Thinking sounds — Periodic double-tick audio cue via Web Audio API while Claude is processing. Only plays on the focused session tab.
Thinking indicator in chat — Animated pulsing dots in the chat transcript while Claude is processing. Disappears when the agent responds.

Debug¶

Inline debug panel — Debug tab showing hub info, service connectivity, active sessions, tmux sessions, and log tail. Auto-refreshes every 5 seconds.

Branding & Docs¶

Favicon and tab title — Custom SVG mic favicon, tab title "ClawMux".
Human guide — docs/guide/overview.md — what it is, how to use it, controls reference.
Agent reference — docs/agents/agent-reference.md — file map, code pointers, endpoints, debugging.

v0.4.0 - iOS App¶

iOS companion app, browser UI overhaul, and hub reliability fixes.

iOS Companion App¶

Browser UI¶

Visual overhaul — Dark/light mode with CSS custom properties, iOS-style design language, safe area support.
Voice grid landing page — Grid of voice cards with live session status, spawning feedback, and click-to-connect.
Home tab — Navigate back to voice grid without losing sessions.
Settings panel — Model selection, auto-record, auto-end, auto-interrupt toggles.
Debug panel — tmux sessions table, hub log viewer, Kill All Sessions button.
Text input mode — Type messages to the agent instead of speaking.
Thinking sounds — Double-tick audio pattern while agent processes.
Chat persistence — Messages saved to localStorage and restored on reload.

Hub Improvements¶

Goodbye parameter — converse() accepts goodbye=true to explicitly end sessions.
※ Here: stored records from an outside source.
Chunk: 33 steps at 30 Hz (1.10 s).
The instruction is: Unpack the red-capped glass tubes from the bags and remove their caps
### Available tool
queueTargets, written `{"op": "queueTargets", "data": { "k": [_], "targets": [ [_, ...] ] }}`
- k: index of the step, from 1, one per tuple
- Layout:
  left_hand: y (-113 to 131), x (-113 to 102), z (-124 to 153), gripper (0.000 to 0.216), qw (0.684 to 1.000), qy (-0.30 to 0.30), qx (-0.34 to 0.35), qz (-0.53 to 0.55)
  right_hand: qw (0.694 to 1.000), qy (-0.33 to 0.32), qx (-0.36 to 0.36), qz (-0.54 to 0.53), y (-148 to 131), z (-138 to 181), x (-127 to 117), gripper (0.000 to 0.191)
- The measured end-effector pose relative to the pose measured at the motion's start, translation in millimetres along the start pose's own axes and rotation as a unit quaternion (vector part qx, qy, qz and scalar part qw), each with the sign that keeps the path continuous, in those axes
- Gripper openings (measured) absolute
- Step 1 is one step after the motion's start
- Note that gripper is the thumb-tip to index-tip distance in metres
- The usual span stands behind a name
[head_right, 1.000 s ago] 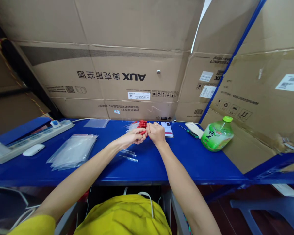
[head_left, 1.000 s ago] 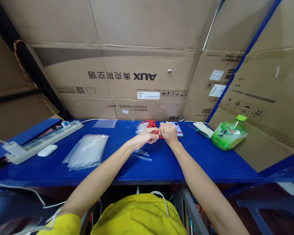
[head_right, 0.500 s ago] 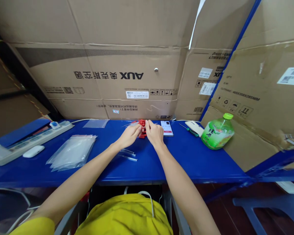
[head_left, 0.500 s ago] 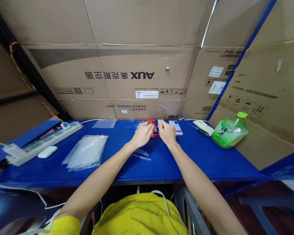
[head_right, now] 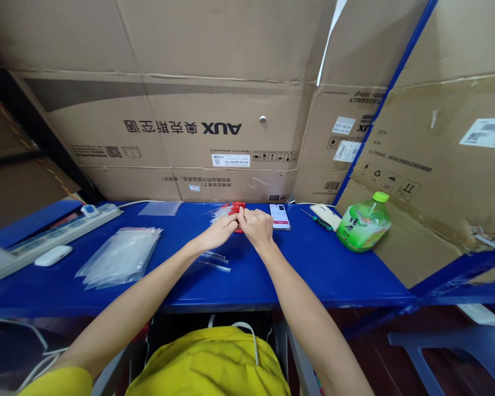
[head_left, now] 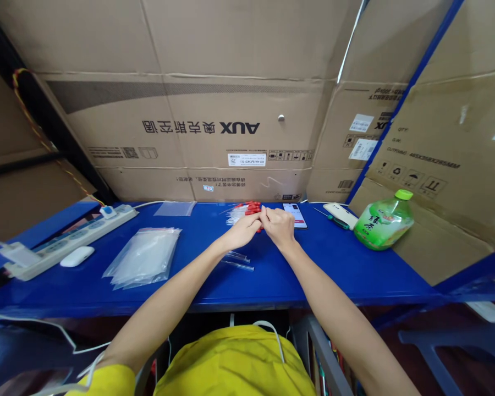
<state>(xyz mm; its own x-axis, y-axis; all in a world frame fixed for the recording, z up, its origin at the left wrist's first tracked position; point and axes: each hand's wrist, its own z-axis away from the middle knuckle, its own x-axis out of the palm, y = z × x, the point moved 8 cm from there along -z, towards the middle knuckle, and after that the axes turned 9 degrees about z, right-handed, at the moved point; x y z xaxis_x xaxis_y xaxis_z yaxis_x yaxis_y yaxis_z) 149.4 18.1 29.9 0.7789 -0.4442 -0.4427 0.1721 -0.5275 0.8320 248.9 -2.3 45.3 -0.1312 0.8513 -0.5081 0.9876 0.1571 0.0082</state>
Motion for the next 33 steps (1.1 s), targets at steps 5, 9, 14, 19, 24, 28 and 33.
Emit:
{"op": "queueTargets", "data": {
  "k": [5,9,14,19,24,28,33],
  "targets": [
    [-7,0,-2,0.025,1.0,0.011,-0.017,0.023,1.0,-0.01,-0.01,-0.008,-1,0,4,0.056],
    [-7,1,-2,0.022,0.999,0.013,-0.02,0.044,1.0,-0.014,-0.002,-0.012,1,-1,7,0.056],
    [-6,1,-1,0.021,0.998,0.014,-0.016,0.058,0.996,-0.024,0.068,-0.048,16,-2,9,0.059],
    [10,3,2,0.034,0.998,-0.035,0.058,0.009,0.973,-0.049,0.136,-0.178,24,-4,9,0.067],
    [16,1,6,0.041,0.998,-0.046,0.044,0.024,0.936,-0.069,0.191,-0.289,23,-4,10,0.069],
    [9,6,8,0.042,0.996,-0.071,0.02,0.055,0.926,-0.085,0.196,-0.311,25,-4,13,0.068],
    [9,4,7,0.041,0.996,-0.082,0.042,0.009,0.943,-0.087,0.174,-0.271,31,-4,15,0.065]
  ]
}}
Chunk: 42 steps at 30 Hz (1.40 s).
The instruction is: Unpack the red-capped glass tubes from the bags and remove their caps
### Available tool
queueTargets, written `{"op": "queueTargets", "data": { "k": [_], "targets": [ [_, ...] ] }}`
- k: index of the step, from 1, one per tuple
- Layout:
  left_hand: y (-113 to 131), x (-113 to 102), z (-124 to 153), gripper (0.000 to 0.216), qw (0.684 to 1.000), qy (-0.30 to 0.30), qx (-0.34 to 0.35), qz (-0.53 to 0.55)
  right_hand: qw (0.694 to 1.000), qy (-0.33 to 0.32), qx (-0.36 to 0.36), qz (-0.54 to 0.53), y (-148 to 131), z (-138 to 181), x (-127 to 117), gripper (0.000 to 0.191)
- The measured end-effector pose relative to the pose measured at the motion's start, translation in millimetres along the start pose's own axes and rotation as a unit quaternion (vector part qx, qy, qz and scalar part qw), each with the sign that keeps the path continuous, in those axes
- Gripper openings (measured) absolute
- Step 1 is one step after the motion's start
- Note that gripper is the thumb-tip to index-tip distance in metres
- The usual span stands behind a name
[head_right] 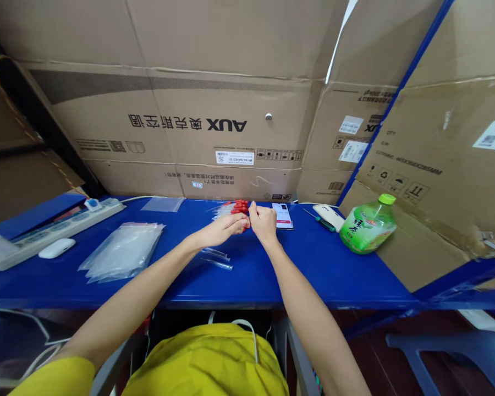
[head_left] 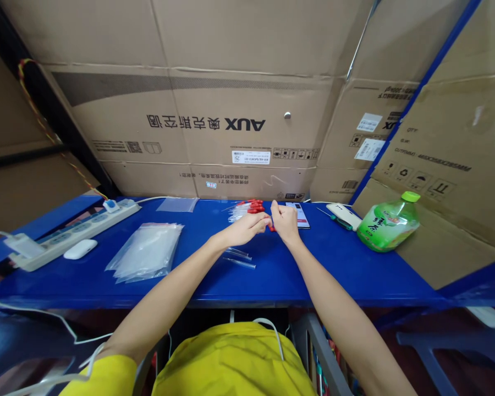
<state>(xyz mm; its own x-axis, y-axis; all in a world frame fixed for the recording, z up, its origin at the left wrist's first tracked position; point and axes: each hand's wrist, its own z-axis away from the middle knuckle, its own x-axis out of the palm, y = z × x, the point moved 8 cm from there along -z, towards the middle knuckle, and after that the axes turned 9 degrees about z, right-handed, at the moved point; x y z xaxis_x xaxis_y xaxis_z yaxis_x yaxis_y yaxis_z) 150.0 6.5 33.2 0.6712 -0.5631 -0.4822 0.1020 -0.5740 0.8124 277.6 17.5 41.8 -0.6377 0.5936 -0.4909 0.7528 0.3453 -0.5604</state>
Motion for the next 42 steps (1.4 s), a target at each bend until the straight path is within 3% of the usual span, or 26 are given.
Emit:
{"op": "queueTargets", "data": {
  "k": [8,20,26,33,38,42],
  "targets": [
    [20,-16,-3,0.046,0.977,0.068,0.014,-0.202,0.996,0.029,0.038,0.069,5,-4,-1,0.059],
    [32,-18,2,0.05,0.954,0.07,0.016,-0.291,0.996,0.033,0.07,0.043,11,-5,-2,0.053],
    [39,-23,6,0.052,0.974,0.031,0.02,-0.222,0.997,0.031,0.069,0.002,8,-5,0,0.053],
    [37,-23,7,0.059,0.996,0.026,0.01,-0.086,0.997,0.063,0.052,-0.004,-5,3,-7,0.056],
    [16,-16,3,0.052,0.989,0.042,-0.075,0.121,0.996,0.03,-0.078,0.041,-25,13,-4,0.052],
    [10,-16,3,0.044,0.979,0.031,-0.1,0.178,0.978,0.049,-0.139,0.148,-26,14,-7,0.054]
  ]
}}
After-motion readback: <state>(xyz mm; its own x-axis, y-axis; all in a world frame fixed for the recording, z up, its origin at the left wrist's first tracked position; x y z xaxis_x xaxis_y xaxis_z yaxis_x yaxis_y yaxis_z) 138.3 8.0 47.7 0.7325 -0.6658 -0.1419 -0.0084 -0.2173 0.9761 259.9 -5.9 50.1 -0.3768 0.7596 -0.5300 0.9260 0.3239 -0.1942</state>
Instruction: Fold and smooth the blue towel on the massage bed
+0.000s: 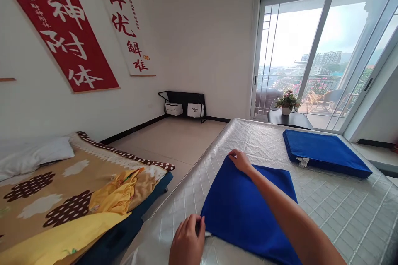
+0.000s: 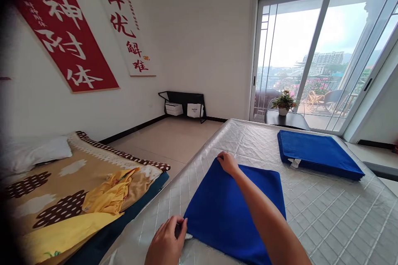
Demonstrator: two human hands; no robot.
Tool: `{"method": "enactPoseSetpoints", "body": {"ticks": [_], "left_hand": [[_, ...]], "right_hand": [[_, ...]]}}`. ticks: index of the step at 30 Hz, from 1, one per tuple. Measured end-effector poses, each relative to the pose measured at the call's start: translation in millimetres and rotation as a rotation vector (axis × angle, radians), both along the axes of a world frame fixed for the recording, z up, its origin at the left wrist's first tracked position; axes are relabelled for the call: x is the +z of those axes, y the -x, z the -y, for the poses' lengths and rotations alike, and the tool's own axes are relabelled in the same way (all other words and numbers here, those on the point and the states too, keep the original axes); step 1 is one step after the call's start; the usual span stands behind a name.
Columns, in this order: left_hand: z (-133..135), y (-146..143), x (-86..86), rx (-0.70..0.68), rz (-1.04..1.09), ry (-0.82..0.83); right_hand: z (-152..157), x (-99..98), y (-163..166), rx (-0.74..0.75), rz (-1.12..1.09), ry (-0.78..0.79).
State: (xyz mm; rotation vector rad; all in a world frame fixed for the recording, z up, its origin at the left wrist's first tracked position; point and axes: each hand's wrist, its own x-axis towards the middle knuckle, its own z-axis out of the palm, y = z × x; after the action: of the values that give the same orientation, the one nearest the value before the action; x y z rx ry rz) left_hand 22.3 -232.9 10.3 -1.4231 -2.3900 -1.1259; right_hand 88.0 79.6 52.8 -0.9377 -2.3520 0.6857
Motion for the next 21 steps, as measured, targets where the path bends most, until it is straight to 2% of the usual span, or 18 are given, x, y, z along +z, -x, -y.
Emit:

Prevents premature session_ended on wait_for_response=false calls.
Thinking signal — Hub sends thinking message at start of handle_converse so clients show immediate feedback.
Session timeout — Increased to 120 minutes.
Resilient converse flow — v0.3.1 improvements to error handling and faster session spawning.
Multi-client broadcast fix — send_to_browser iterates over list(browser_clients) to avoid set-changed-during-iteration errors.
No-cache headers — Index route sends Cache-Control: no-cache so browsers always get fresh HTML.

Audio Fixes¶

Safari autoplay — Switched from new Audio() to Web Audio API (audioCtx.decodeAudioData) so second+ voice responses play on iOS Safari.
Repeated listening cue — Added pendingListenSessionId guard to ignore re-sent listening messages.
Listening cue cooldown — 2-second cooldown prevents rapid-fire cue sounds.
VAD grace period — 0.8s delay to ignore audio cue bleedthrough on mic open.

Documentation¶

CLAUDE.md — Added project instructions warning about hub.html syntax fragility.
Conversation dynamics — New doc explaining the converse cycle, message flow, and who controls what.
Agent reference docs — WebSocket protocol, UI behavior reference, iOS dev and web dev guides.